I’ve been a huge fan of Hilary McKay’s books for children ever since I came across ‘Saffy’s Angel’, nearly four years ago, on the recommendation of another blogger. I’ve gradually collected quite a few of McKay's books, mostly second-hand, and was delighted to see this one, in a series I had not heard of, at the Awesome Books site not long ago.

‘Dog Friday’ is about a boy called Robin who had a bad experience with a dog. After a nasty period in hospital he lives in fear of dogs, and is quite lonely, too, until a new family move in next-door. There are twins around his age, a small and independent sister called Beany, and a brother called Sun Dance who evidently has some kind of learning problem, but it’s not spelled out what it is. He often seems to miss what’s said, and lives his own life; yet he’s not typically autistic.

The family’s mother runs a bed and breakfast business although she finds it quite frustrating. And they have a dog. Robin gradually learns to accept him… and then comes across a dog on the beach who has apparently been abandoned…

It’s not a long story, and is mainly character-based, so there’s not any single plot, or mystery, or indeed anything much going on other than Robin’s increasing hope that he will be able to adopt the dog, and his gradual loss of fear. The family are, as so many of this author’s are, quite chaotic and very active, yet very loyal to each other, deep down. Sun Dance causes them all kinds of problems, although the twins manage their fair share, too. As Robin observes them and slowly makes friends, his loneliness begins to dissipate.
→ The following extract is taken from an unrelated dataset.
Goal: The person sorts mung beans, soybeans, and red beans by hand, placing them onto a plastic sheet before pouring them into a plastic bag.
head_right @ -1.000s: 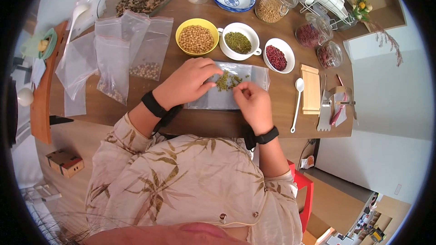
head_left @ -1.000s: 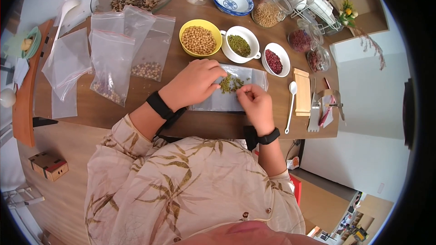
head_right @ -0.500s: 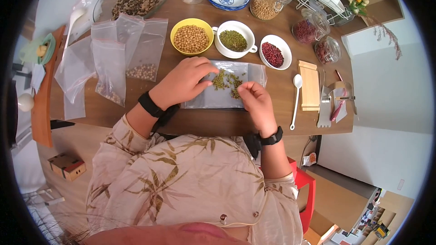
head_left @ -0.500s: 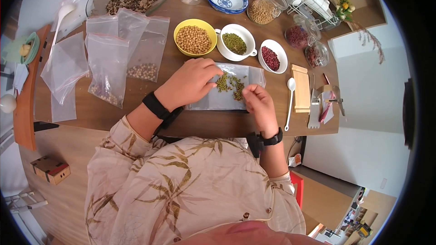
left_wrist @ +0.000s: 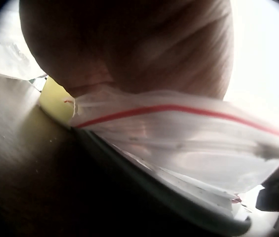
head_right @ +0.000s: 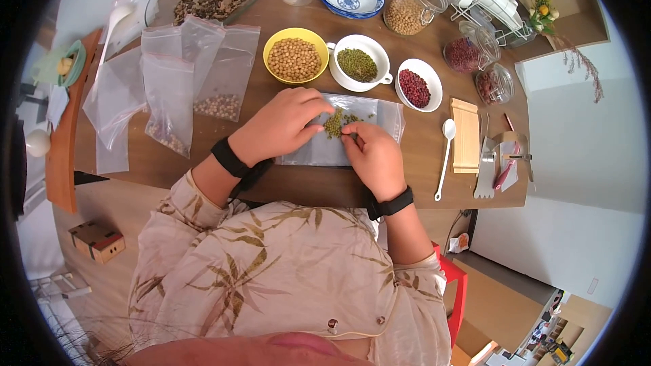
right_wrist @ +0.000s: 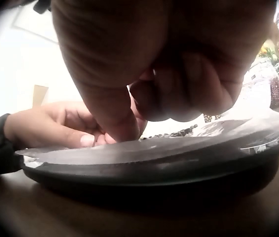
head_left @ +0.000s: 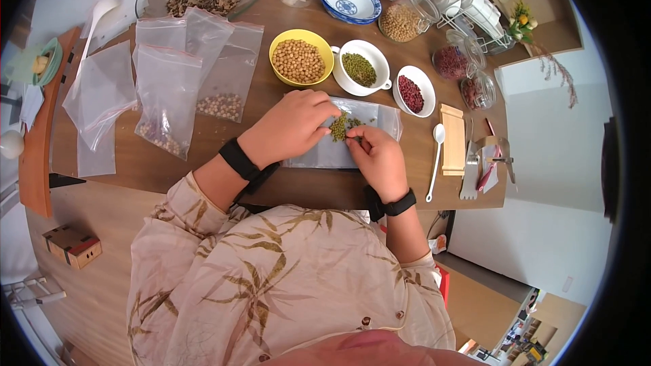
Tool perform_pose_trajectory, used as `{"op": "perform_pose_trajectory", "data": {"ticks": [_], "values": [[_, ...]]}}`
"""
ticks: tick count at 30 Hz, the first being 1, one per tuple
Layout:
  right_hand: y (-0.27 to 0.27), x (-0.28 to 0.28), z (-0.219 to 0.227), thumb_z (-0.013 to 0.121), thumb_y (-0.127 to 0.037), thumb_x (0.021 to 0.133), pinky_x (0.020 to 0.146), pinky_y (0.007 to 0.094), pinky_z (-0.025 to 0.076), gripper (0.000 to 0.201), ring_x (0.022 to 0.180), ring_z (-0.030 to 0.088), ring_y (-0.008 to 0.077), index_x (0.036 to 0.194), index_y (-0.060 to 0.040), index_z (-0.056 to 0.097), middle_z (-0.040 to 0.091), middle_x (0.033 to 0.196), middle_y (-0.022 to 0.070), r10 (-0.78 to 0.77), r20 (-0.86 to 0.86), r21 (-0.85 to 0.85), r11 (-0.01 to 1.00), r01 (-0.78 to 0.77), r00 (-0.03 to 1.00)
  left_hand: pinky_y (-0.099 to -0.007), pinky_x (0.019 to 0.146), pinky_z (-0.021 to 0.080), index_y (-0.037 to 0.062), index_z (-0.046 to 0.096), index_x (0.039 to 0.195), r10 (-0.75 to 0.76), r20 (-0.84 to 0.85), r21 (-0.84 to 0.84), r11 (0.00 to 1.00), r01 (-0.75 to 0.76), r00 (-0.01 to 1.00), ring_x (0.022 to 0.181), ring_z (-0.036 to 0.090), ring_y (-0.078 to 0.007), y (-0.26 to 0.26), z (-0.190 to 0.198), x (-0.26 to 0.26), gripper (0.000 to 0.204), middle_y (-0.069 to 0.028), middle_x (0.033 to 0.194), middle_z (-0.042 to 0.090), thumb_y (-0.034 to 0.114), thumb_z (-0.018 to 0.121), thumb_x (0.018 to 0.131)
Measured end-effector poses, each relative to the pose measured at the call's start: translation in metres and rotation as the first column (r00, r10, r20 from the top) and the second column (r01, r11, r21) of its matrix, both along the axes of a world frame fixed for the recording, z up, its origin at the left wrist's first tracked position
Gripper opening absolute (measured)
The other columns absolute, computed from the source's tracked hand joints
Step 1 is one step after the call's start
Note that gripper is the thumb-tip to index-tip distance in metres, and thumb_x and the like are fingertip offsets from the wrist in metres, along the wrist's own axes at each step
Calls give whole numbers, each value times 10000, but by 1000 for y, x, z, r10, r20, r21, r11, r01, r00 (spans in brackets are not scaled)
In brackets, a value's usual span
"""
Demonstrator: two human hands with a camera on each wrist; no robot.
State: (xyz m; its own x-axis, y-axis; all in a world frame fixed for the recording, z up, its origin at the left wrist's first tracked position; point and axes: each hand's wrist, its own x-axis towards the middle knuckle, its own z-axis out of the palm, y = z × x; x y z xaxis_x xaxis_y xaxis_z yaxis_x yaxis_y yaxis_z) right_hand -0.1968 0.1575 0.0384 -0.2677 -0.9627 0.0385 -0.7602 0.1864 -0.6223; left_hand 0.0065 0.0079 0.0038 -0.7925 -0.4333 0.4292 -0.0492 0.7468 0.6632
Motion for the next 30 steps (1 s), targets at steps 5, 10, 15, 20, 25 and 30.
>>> {"op": "perform_pose_trajectory", "data": {"ticks": [5, 10, 15, 20, 25, 30], "values": [[-5, 2, 1, 790, -110, 970, 678, 404, 536, 114, 714, 652, 274, 1071, -59, 785, 706, 841, 102, 61, -79, -52, 996, -65, 995, -490, 1017, 519, 75, 717, 1271, 3, -2, -20, 1000, -3, 1000, 1175, 664, -372, 1, 2, 0, 376, -122, 1226, 693, 62, 808, 907], [4, -39, -5, 677, -135, 1043, 650, 302, 457, 115, 753, 562, 156, 1113, -43, 675, 614, 912, 18, -9, 845, 4, 1000, 11, 535, -490, 1009, 517, 75, 716, 1272, -10, -1, 1, 1000, 10, 1000, 1170, 663, -374, -1, 2, 1, 382, -122, 1229, 692, 66, 814, 903], [11, -39, 4, 557, -193, 1116, 650, 241, 395, 145, 812, 510, 112, 1157, -54, 567, 555, 1016, 25, 7, 992, -2, 999, 39, -128, -486, 1001, 517, 73, 716, 1273, -16, 28, 6, 1000, 16, 999, 1161, 666, -374, 0, 2, -1, 375, -123, 1216, 695, 66, 807, 909], [2, -25, -14, 712, -120, 1070, 642, 259, 441, 127, 709, 528, 102, 1149, -22, 727, 574, 850, -37, -53, 561, -27, 996, 83, 826, -486, 1001, 517, 68, 715, 1275, -5, 6, 1, 1000, 5, 1000, 1153, 669, -376, -1, 1, 1, 370, -125, 1210, 698, 70, 803, 915], [-6, -15, -7, 786, -106, 997, 616, 340, 483, 138, 645, 570, 159, 1112, -31, 802, 600, 720, 39, -89, 143, 10, 996, 88, 986, -488, 1006, 518, 70, 715, 1273, -14, -2, 15, 1000, 14, 1000, 1161, 665, -381, -1, 1, 0, 373, -124, 1217, 695, 73, 807, 911], [-10, -13, -4, 798, -141, 958, 648, 409, 514, 171, 675, 635, 256, 1105, -55, 817, 665, 778, 115, -64, 51, 77, 995, 60, 997, -490, 1011, 518, 74, 718, 1272, -3, 1, 8, 1000, 3, 1000, 1168, 664, -375, 0, 2, 0, 379, -121, 1219, 693, 65, 809, 904]]}}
I didn’t find myself caught up with these people as I did in the series about the Casson family, but it made enjoyable reading over a couple of days, and could be a good read for anyone feeling nervous about dogs. The writing is, as always with this author, very good and nicely paced, and there are mildly humorous moments. It’s light rather than heavy, slightly surreal in places, but overall I liked it very much.

Recommended for anyone over the age of about eight; there’s a tense and potentially scary scene towards the end which might frighten a younger child, and discussion of one or two sensitive issues in passing.

Originally published in 1994, this is not currently in print in the UK - although it can often be found second-hand - but it can be bought in Kindle form. There are apparently two sequels, though I'm in no particular hurry to get hold of them.